Die Gemeinde Raesfeld setzt seit Jahren auf ein effizientes Verwaltungsteam mit vergleichsweise wenigen Beschäftigten. Trotz dieser schlanken Struktur treiben steigende Tarifverträge und Rückstellungen die Personalkosten spürbar nach oben.
Laut Kämmerer Thomas Greving steigen die Aufwendungen 2024 auf rund 4,5 Millionen Euro. Das bedeutet ein Plus von über einer Million Euro im Vergleich zum Vorjahr und eine Steigerung von knapp 14 Prozent gegenüber 2022.
Weniger Stellen als in einigen Nachbarkommunen
Die Verwaltung beschäftigt aktuell 44 Mitarbeiterinnen und Mitarbeiter und liegt damit weit unter dem Durchschnitt vergleichbarer Kommunen. Zum Vergleich: In der Nachbargemeinde Schermbeck arbeiten rund 100 Personen. Ebenso in der Gemeinde Velen. Raesfeld hat weder einen Klimamanager noch einen Wirtschaftsförderer eingestellt, dennoch erhöhen sich die Kosten deutlich.
Entwicklung der Aufwendungen
Wie Greving in seinem Haushaltsentwurf für 2024 aufführt, lagen die Personalaufwendungen im Jahr 2022 bei rund 3,95 Millionen Euro. Damals arbeiteten 41 Beschäftigte in der Verwaltung. 2023 stiegen die Kosten auf 3,31 Millionen Euro, bei nunmehr 44 Angestellten. Für 2024 rechnet Greving mit einer weiteren Steigerung auf etwa 4,5 Millionen Euro.

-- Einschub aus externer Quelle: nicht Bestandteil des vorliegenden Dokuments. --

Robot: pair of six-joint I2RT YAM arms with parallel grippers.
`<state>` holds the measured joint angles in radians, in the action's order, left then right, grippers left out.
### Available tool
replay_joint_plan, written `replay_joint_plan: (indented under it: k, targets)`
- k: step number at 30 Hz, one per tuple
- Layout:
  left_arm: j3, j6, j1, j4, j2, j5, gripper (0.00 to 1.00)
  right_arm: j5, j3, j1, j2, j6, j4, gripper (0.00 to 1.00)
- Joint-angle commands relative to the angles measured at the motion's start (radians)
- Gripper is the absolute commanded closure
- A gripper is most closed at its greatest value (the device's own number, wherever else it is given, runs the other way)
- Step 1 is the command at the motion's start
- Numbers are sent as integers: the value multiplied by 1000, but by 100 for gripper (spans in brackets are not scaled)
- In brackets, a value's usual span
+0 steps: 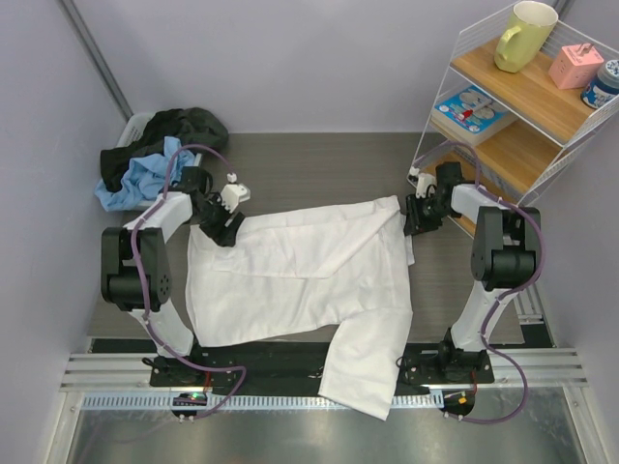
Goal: Fold and stack the long sleeve shirts
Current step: Fold the shirt
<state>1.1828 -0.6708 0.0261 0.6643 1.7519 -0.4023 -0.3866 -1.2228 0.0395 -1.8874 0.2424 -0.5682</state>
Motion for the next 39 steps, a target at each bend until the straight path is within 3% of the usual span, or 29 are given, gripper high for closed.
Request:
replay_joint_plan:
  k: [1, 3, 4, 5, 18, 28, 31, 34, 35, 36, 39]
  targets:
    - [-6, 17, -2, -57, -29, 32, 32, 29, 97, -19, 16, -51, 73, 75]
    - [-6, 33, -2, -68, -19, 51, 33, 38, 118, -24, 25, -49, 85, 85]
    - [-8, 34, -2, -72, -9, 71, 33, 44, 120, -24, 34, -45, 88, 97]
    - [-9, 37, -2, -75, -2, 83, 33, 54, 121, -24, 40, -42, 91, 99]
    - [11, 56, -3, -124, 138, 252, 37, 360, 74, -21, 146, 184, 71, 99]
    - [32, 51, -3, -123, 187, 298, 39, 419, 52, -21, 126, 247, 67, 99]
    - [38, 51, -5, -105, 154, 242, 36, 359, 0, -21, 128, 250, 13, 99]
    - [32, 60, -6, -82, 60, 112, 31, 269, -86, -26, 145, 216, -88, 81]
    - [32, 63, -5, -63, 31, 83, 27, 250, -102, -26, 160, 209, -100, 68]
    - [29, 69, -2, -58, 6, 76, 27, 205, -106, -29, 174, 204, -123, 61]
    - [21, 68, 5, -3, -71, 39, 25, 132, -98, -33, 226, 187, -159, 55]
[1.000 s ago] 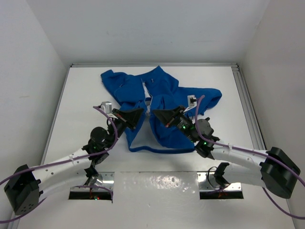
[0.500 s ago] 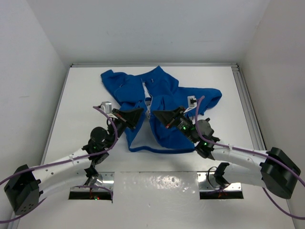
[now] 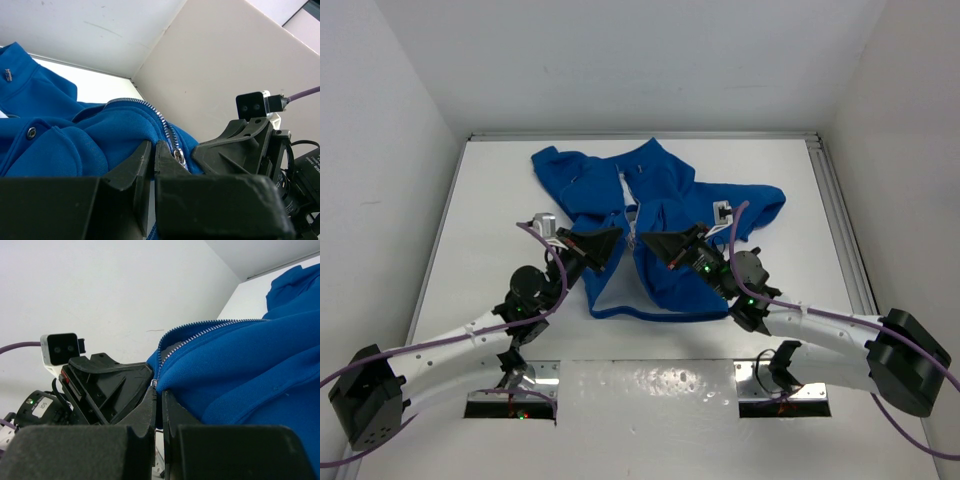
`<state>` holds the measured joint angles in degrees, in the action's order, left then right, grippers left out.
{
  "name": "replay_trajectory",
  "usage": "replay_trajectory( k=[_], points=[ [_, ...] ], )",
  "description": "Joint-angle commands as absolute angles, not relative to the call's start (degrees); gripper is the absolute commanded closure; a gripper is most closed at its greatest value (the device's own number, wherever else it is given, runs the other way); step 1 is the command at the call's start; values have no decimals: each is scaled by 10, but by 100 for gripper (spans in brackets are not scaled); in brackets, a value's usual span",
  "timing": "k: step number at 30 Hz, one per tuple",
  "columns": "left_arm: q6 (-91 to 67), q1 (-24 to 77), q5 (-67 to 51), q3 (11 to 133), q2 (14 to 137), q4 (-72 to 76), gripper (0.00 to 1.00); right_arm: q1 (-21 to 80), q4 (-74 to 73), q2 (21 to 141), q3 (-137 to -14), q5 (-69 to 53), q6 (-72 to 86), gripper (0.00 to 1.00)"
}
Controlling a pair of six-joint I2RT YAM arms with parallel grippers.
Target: Zip up the jacket
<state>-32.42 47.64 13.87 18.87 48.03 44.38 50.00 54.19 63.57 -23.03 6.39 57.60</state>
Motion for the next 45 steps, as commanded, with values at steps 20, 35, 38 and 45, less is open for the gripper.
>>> replay_trajectory(
  k=[20, 35, 38, 45],
  points=[
    [-323, 483, 55, 218, 433, 377, 100, 501, 572, 631, -258, 36, 516, 100],
    [-351, 483, -11, 278, 395, 176, 100, 500, 568, 612, -258, -42, 533, 100],
    [-376, 483, -9, 278, 393, 147, 100, 500, 580, 606, -251, -48, 528, 100],
    [-446, 483, -2, 265, 391, 122, 100, 500, 642, 599, -234, -58, 529, 100]
  ],
)
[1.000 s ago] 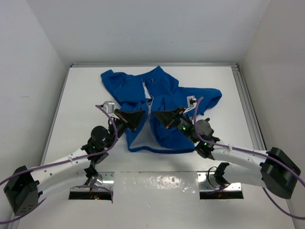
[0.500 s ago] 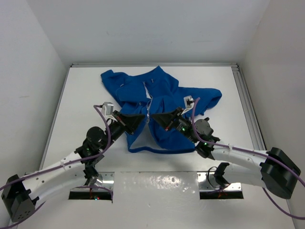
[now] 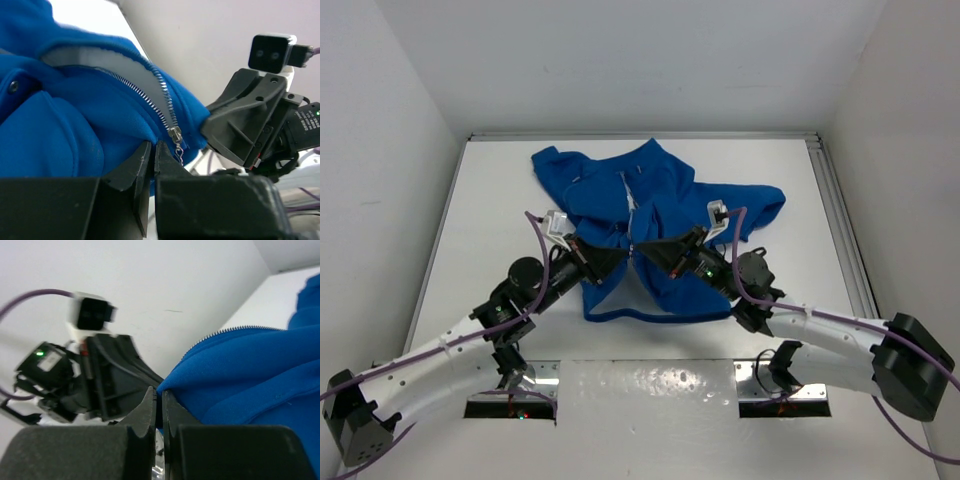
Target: Zip up the jacket
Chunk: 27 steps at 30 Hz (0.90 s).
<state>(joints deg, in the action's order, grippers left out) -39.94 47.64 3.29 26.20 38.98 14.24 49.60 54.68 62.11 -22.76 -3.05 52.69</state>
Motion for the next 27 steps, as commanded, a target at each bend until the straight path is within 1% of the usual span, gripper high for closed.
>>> replay_trajectory(
  k=[1, 5, 7, 11, 13, 15, 18, 27],
  points=[
    [-457, 483, 16, 264, 390, 113, 100, 500, 642, 597, -234, -59, 527, 100],
    [-466, 483, 33, 258, 385, 118, 100, 500, 642, 587, -229, -57, 526, 100],
    [-470, 483, 26, 258, 387, 127, 100, 500, 613, 586, -233, -50, 519, 100],
    [-479, 483, 3, 237, 374, 178, 100, 500, 592, 587, -220, -30, 519, 100],
    [-474, 483, 3, 251, 373, 160, 100, 500, 574, 584, -215, -12, 505, 100],
    [-478, 483, -28, 255, 372, 162, 100, 500, 547, 589, -221, 9, 492, 100],
    [-486, 483, -54, 254, 372, 163, 100, 500, 539, 601, -230, 21, 483, 100],
    [-481, 483, -80, 241, 358, 179, 100, 500, 523, 612, -232, 49, 468, 100]
  ],
)
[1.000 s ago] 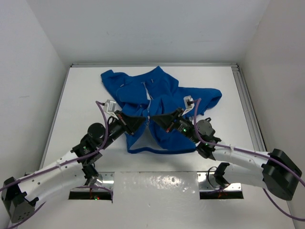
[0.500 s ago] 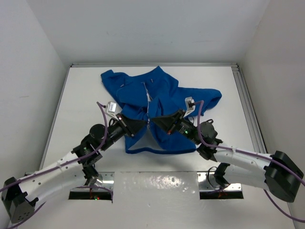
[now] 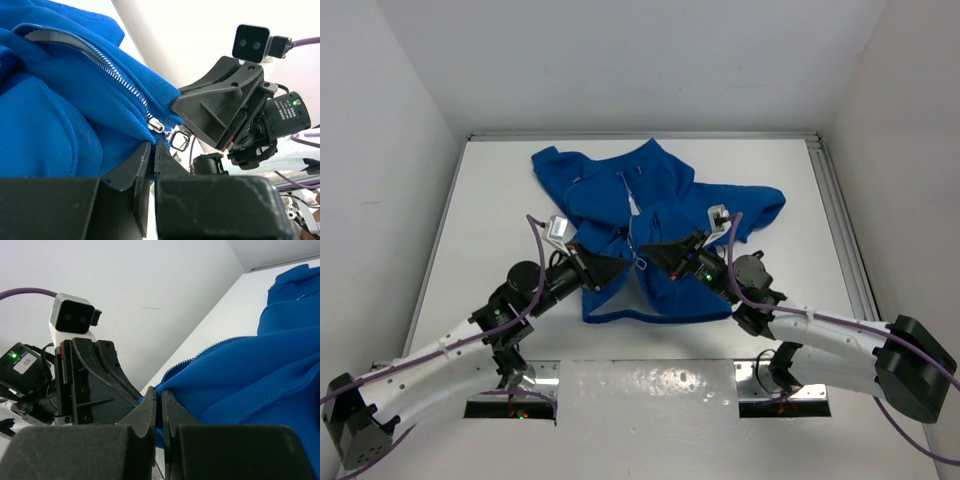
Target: Zip up the jacket
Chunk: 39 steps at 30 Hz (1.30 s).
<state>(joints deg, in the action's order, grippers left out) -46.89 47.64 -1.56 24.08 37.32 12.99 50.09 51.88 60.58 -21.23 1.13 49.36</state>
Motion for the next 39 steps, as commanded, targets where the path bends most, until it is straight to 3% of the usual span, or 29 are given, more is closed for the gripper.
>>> replay_trajectory(
  k=[1, 9, 20, 34, 39],
  points=[
    [-483, 483, -80, 236, 350, 185, 100, 500, 526, 611, -229, 47, 469, 100],
    [-497, 483, -58, 228, 323, 185, 100, 500, 593, 598, -173, 37, 504, 100],
    [-496, 483, -93, 233, 364, 192, 100, 504, 569, 594, -179, 38, 506, 100],
    [-485, 483, -75, 226, 371, 138, 100, 504, 425, 528, -229, 42, 497, 100],
    [-488, 483, -94, 224, 386, 158, 100, 504, 352, 559, -257, 52, 497, 100]
  ],
)
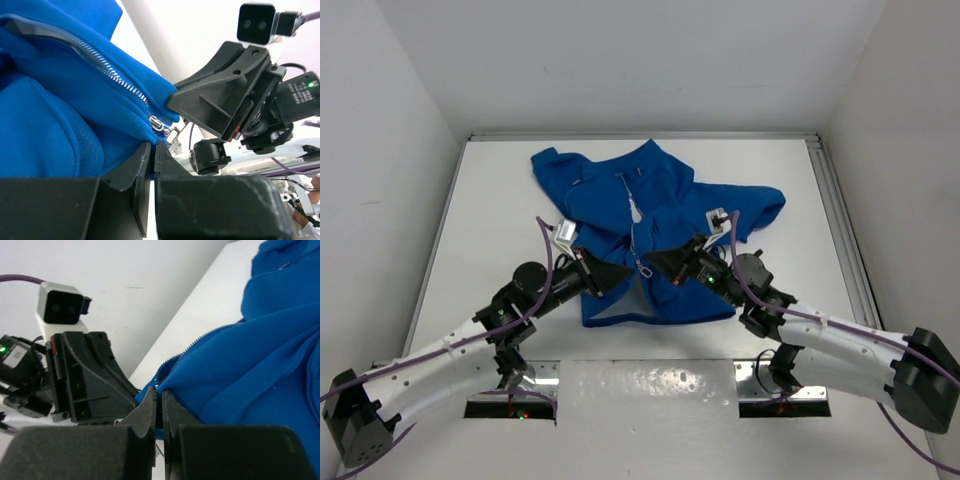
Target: Zip up the jacket
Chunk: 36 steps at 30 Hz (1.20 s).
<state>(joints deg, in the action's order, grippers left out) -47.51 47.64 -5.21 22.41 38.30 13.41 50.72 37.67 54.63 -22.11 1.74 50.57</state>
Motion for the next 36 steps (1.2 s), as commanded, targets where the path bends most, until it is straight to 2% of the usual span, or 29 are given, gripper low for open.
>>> replay_trajectory(
  k=[1, 11, 15, 20, 24, 26, 30, 31, 33, 34, 36],
  points=[
    [-482, 483, -98, 228, 390, 155, 100, 504, 352, 567, -260, 61, 503, 100],
    [-479, 483, -117, 222, 367, 146, 100, 504, 318, 582, -265, 78, 493, 99],
    [-467, 483, -127, 234, 368, 126, 100, 504, 280, 541, -245, 92, 487, 82],
    [-472, 483, -153, 223, 376, 120, 100, 504, 186, 502, -265, 84, 472, 70],
    [-470, 483, -166, 231, 372, 108, 100, 504, 93, 495, -308, 63, 448, 48],
    [-450, 483, -164, 248, 374, 71, 100, 505, 46, 486, -327, 35, 426, 45],
    [-435, 483, -169, 271, 380, 46, 100, 515, -70, 465, -369, 2, 372, 55],
    [-427, 483, -167, 273, 382, 33, 100, 518, -115, 460, -388, 1, 361, 71],
    [-424, 483, -163, 272, 390, 28, 100, 526, -163, 456, -416, -17, 326, 93],
    [-425, 483, -159, 270, 392, 31, 100, 531, -208, 459, -442, -26, 317, 100],
    [-426, 483, -155, 269, 397, 33, 100, 560, -251, 474, -460, -33, 296, 100]
  ],
)
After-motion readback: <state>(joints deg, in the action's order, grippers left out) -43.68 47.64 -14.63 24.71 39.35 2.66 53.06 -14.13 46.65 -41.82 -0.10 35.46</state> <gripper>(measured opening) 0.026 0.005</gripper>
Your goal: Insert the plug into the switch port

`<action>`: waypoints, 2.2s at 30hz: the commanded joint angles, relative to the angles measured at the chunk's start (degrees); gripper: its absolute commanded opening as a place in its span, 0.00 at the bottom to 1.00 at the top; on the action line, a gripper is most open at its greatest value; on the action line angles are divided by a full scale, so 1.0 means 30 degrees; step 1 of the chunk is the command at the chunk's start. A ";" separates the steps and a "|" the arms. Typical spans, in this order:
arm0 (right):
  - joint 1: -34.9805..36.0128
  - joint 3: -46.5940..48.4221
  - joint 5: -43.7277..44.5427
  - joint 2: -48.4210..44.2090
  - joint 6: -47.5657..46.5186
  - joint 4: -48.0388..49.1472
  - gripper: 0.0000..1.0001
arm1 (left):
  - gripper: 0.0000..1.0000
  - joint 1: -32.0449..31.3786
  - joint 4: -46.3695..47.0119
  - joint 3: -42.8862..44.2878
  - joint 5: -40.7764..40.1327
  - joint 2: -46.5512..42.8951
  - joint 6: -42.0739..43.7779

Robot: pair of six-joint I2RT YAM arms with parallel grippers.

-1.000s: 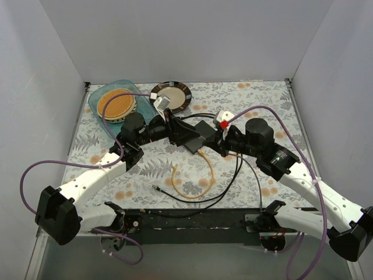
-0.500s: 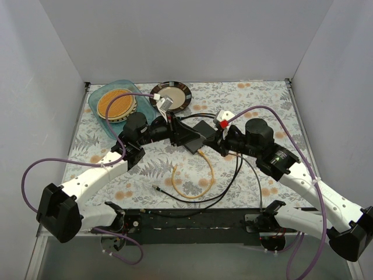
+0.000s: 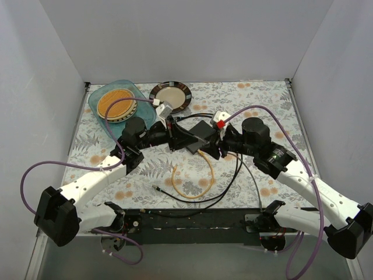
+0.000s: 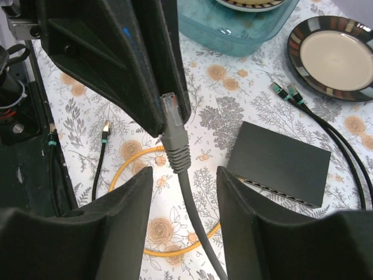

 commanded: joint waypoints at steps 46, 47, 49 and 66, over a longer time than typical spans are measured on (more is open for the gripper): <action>-0.0302 0.2616 -0.8760 0.2043 -0.0625 0.0119 0.19 | 0.00 -0.0176 0.2914 -0.3958 0.3392 -0.4148 0.5941; -0.0302 0.2616 -0.8644 0.2160 -0.0624 0.0119 0.10 | 0.00 -0.0176 0.2915 -0.3958 0.3392 -0.4148 0.5941; -0.0302 0.2645 -0.8614 0.2219 -0.0507 0.0090 0.02 | 0.00 -0.0176 0.2886 -0.3929 0.3363 -0.4089 0.5912; -0.0272 0.1124 -0.0473 0.0316 -0.0975 -0.0584 0.01 | 0.98 -0.0030 -0.4088 0.0348 -0.9059 -0.2069 -0.0240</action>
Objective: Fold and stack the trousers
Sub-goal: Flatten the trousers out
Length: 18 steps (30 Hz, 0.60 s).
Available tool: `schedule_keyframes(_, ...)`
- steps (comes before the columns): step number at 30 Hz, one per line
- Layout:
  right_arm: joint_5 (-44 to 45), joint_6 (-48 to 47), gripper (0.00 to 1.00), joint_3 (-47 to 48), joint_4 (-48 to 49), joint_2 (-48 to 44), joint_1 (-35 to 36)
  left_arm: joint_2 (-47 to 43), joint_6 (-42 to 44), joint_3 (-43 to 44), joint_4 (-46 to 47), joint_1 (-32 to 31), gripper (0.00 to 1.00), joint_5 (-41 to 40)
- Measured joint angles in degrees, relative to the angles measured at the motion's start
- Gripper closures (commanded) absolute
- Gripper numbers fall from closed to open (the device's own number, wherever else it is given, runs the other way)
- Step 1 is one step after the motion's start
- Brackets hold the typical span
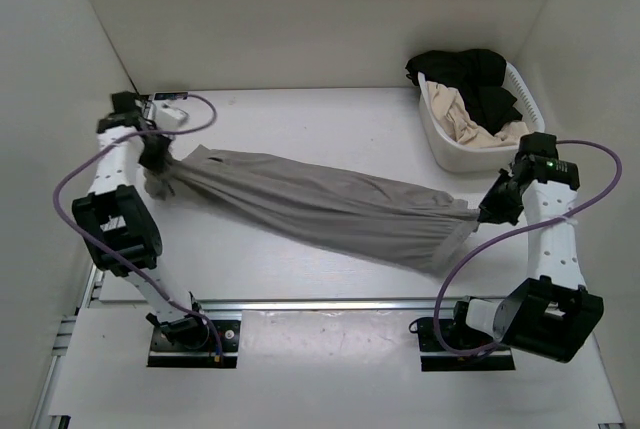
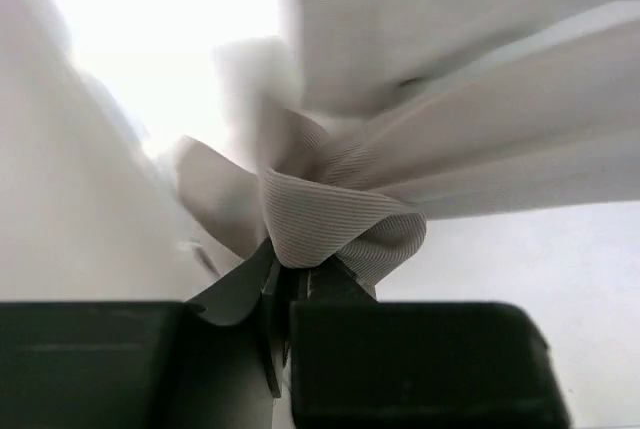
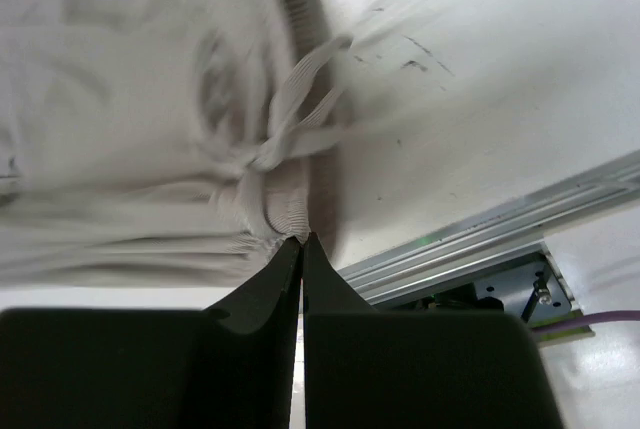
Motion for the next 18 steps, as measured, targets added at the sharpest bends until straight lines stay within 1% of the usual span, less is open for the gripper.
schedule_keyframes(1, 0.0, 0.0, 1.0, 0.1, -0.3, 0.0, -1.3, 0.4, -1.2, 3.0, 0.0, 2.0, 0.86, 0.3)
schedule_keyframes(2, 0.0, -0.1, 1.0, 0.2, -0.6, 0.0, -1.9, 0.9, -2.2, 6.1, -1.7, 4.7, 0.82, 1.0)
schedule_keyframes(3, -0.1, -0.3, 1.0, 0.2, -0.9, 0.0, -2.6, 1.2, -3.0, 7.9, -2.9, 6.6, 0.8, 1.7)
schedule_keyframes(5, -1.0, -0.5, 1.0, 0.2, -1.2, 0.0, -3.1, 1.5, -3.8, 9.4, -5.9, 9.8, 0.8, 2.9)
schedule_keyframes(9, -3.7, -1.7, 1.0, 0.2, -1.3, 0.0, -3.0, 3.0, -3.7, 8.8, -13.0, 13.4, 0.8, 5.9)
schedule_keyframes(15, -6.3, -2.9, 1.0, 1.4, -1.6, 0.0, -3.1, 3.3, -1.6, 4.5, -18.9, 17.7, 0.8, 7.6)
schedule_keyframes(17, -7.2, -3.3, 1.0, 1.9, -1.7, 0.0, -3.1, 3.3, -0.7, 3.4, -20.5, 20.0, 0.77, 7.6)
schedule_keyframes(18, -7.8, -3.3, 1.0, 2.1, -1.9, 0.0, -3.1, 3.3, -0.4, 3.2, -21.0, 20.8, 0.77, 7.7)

Personal 2024 im Überblick
- Beamte: 11 Personen, Kosten rund 790.000 Euro
- Tariflich Beschäftigte: 31 Personen, Kosten rund 3,37 Millionen Euro
- Sonstige Beschäftigte: 2 Personen, Kosten rund 44.000 Euro
Gesamt: 44 Beschäftigte, Personalaufwendungen rund 4,53 Millionen Euro
Zusammensetzung der Kosten
Die Personalaufwendungen umfassen sämtliche Ausgaben für Beamte und tariflich Beschäftigte. Dazu gehören Bruttobezüge, Arbeitgeberanteile zur Sozialversicherung, Zahlungen an die Zusatzversorgungskasse und Beihilfeleistungen. Hinzu kommen Rückstellungen für Pensionen, Beihilfen, Urlaub und Überstunden.
Anteil am Gesamthaushalt
Greving beziffert den Anteil der Personalaufwendungen im Haushaltsentwurf 2024 auf 15,8 Prozent der Gesamtaufwendungen in Höhe von 28,6 Millionen Euro. Damit fließt fast ein Sechstel des gesamten Budgets in Personalkosten.
Gründe für den Anstieg
Hauptursache für die Mehrkosten sind höhere Pensions- und Beihilferückstellungen. Beamtenrechtliche Anpassungen schlagen hier mit etwa 785.000 Euro zu Buche. Hinzu kommen laut Kämmerer tarifliche Gehaltssteigerungen, gestiegene Sozialabgaben, Neueinstellungen im Gebäudemanagement sowie Stundenerhöhungen in mehreren Bereichen.
Rückstellungen für Urlaub und Überstunden
Entlastung zeigt sich bei der Neubewertung der Rückstellungen für Urlaub und Überstunden zum Stichtag 31. Dezember 2024. Der Bestand fällt hier niedriger aus als im Vorjahr, sodass die Kosten an dieser Stelle geringer ausfallen.